Dearing arrived home with Elizabeth Dolan, Probst was waiting for him.
He told him that there was a sick animal in the barn and after they went
inside, Probst attacked him with the hammer and ax as well. Miss Dolan,
who had gone into the house, was also lured into the barn and she was
also slain.
When he was finished, Probst neatly lined
all of the bodies up inside of the barn and tossed hay over them. He
then ransacked the farm house, looking for money. He found $10 in
Dearing's wallet, of which $4 was later found to be counterfeit, as well
as revolver and a battered old watch. He also managed to find $3 in Miss
Dolan's purse but that was all. Probst then used Dearing's razor to
shave off his beard and exchanged clean clothes and boots for his own
blood-soaked apparel. After that, he ate some bread and butter and then
went to his room for a nap. He slept peacefully, unconcerned about the
murders, and before leaving the farm, he took the time to feed the dogs
and chickens and the put out feed for the horses and the cow in the barn,
just steps away from where the bodies of the Dearing family lay
stiffening under the hay. Only one of the children survived the massacre.

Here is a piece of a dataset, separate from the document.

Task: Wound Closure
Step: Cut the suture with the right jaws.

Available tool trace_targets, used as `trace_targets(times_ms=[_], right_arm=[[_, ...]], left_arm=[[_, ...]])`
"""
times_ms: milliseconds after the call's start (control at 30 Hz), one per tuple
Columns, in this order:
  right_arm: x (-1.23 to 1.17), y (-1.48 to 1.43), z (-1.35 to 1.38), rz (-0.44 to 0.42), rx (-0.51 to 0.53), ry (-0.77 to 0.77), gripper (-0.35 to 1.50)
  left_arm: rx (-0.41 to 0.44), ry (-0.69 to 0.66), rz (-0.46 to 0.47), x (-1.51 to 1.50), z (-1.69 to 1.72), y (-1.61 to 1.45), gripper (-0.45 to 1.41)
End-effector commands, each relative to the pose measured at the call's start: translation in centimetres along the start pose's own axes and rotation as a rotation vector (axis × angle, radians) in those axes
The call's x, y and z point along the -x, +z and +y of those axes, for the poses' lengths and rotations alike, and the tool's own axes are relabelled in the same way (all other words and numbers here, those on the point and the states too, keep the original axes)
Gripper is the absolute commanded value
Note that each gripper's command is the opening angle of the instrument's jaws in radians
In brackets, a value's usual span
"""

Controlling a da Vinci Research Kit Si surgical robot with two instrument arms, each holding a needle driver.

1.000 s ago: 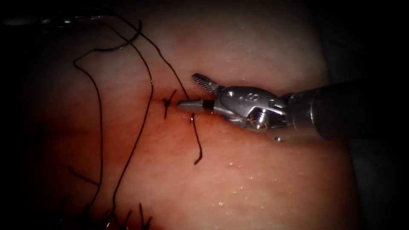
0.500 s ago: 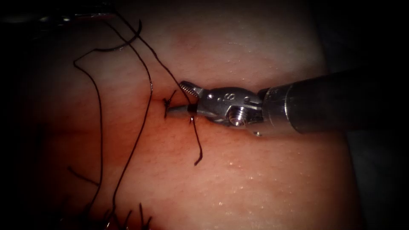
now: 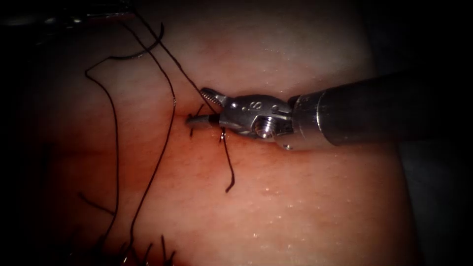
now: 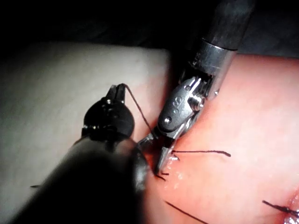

Willie Dearing, the oldest son, had gone to stay with friends a few days
before the crime occurred.
After feeding the animals,
Probst leisurely strolled away and spent the next few days on the
streets. Neighbors came to the farm on the day after the murders and
found the bodies of the family in the barn. They notified the police,
who had little trouble tracking down Probst. He had sold Dearing's
revolver to a bartender and his watch to a jeweler. On April 12, five
days after Philadelphia's first mass murder, he was arrested by a single
policeman while drinking in a tavern at 23rd and Market Streets. He
surrendered without a fight.
At first, the killer
protested his innocence but the evidence against him was so strong that
at the end of his trial on May 1, the jury took only 20 minutes to find
him guilty. He was executed on June 8 but before this occurred, he made
a complete confession of his crimes. Strangely, even after death, Anton
Probst has remained in Philadelphia. Following his execution, his body
was delivered to the medical college, where it was dissected. His
mounted skeleton then went on display in the museum of the college,
which still operates today. It was a strange and macabre (although
perhaps fitting) ending for this vicious killer.